Le mythe de l’économie de troc

Mais divers anthropologues ont souligné que cette économie de troc n’a jamais été observée lorsque les chercheurs ont voyagé dans les parties non développées du globe. « Aucun exemple d’une économie de troc, pure et simple, n’a jamais été décrit, et encore moins l’émergence à partir de celle-ci de la monnaie », a écrit le professeur d’anthropologie de Cambridge Caroline Humphrey dans un article de 1985. « Toute l’ethnographie disponible suggère qu’une telle chose n’a jamais existé. »

Humphrey n’est pas seule. D’autres universitaires, dont le sociologue français Marcel Mauss, et l’économiste politique de Cambridge Geoffrey Ingham ont depuis longtemps épousé des arguments similaires.

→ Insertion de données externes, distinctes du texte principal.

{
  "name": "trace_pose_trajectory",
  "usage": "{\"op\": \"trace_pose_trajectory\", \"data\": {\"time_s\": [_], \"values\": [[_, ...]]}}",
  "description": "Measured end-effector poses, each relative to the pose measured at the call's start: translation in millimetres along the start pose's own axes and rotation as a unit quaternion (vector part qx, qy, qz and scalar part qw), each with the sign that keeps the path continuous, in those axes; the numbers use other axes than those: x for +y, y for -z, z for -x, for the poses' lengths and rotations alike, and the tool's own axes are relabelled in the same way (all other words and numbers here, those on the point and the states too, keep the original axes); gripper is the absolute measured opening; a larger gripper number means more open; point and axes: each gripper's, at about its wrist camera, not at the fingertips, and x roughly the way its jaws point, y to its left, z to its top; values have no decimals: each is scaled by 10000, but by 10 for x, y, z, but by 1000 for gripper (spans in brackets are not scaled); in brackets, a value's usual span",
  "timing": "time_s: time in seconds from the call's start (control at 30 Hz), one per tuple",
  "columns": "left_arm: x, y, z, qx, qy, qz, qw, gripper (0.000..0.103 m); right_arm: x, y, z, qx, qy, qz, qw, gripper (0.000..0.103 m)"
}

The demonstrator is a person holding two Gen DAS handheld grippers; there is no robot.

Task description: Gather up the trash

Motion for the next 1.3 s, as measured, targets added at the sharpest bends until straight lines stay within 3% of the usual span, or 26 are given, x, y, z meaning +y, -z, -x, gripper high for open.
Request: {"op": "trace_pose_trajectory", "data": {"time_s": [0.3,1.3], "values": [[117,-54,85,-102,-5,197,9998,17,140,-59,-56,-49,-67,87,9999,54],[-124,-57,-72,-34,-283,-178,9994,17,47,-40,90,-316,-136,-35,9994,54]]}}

Lorsque le troc est apparu, ce n’était pas dans le cadre d’une économie de troc pure et simple, et la monnaie n’en a pas émergé – au contraire, elle a émergé de la monnaie. Après la chute de Rome, par exemple, les Européens ont utilisé le troc comme substitut à la monnaie romaine à laquelle les gens s’étaient habitués. « Dans la plupart des cas que nous connaissons, se déroule entre des personnes qui sont familières avec l’utilisation de l’argent, mais qui, pour une raison ou une autre, n’en ont pas beaucoup autour d’elles », explique David Graeber, professeur d’anthropologie à la London School of Economics.

Alors, si le troc n’a jamais existé, qu’est-ce qui a existé ? Les anthropologues décrivent une grande variété de méthodes d’échange – dont aucune n’est du type « deux vaches contre 10 boisseaux de blé ».

Les communautés d’Amérindiens iroquois, par exemple, stockaient leurs biens dans des maisons longues. Les conseils féminins répartissaient ensuite les biens, explique Graeber. D’autres communautés autochtones s’appuyaient sur des « économies de dons », qui se déroulaient comme suit : Si vous étiez un boulanger qui avait besoin de viande, vous n’offriez pas vos bagels pour les steaks du boucher. Au lieu de cela, vous demandiez à votre femme de faire remarquer à la femme du boucher que vous manquiez de fer, et elle répondait quelque chose comme « Oh vraiment ? Prends un hamburger, on en a plein ! » Plus tard, le boucher pourrait vouloir un gâteau d’anniversaire, ou de l’aide pour déménager dans un nouvel appartement, et vous l’aideriez.

Sur le papier, cela ressemble un peu à du troc différé, mais il comporte quelques différences significatives. D’une part, c’est beaucoup plus efficace que l’idée de Smith d’un système de troc, puisqu’il ne dépend pas du fait que chaque personne ait simultanément ce que l’autre veut. Il ne s’agit pas non plus d’un échange de bons procédés : Personne n’attribue jamais une valeur spécifique à la viande, au gâteau ou au travail de construction de la maison, ce qui signifie que les dettes ne peuvent pas être transférées.

Et, dans une économie du don, l’échange n’est pas impersonnel. Si vous échangez avec une personne qui vous est chère, vous allez « inévitablement vous soucier aussi d’elle suffisamment pour prendre en compte ses besoins individuels, ses désirs et sa situation », argumente Graeber. « Même si vous échangez une chose contre une autre, vous avez de fortes chances de présenter l’affaire comme un cadeau.

Le commerce existait dans les sociétés non monétaires, mais pas entre villageois. Au lieu de cela, il était utilisé presque exclusivement avec des étrangers, ou même des ennemis, où il était souvent accompagné de rituels complexes impliquant le commerce, la danse, le festin, les combats simulés ou le sexe – et parfois tous ces éléments entrelacés. Prenons le cas du peuple autochtone Gunwinggu d’Australie, tel qu’observé par l’anthropologue Ronald Berndt dans les années 1940 :

Les hommes du groupe visiteur s’assoient tranquillement pendant que les femmes de la fraction opposée viennent leur donner des tissus, les frapper et les inviter à copuler. Elles prennent la liberté qu’elles veulent avec les hommes, au milieu de l’amusement et des applaudissements, tandis que les chants et les danses continuent. Les femmes essaient de défaire le pagne des hommes ou de toucher leur pénis, et de les tirer de la « place de l’anneau » pour le coït. Les hommes vont avec leurs … partenaires, en montrant une certaine réticence à copuler dans les buissons, loin des feux qui illuminent les danseurs. Ils peuvent donner aux femmes du tabac ou des perles. Quand les femmes reviennent, elles donnent une partie de ce tabac à leurs propres maris.

C’est donc un peu plus compliqué que d’échanger un morceau de tissu contre une poignée de tabac.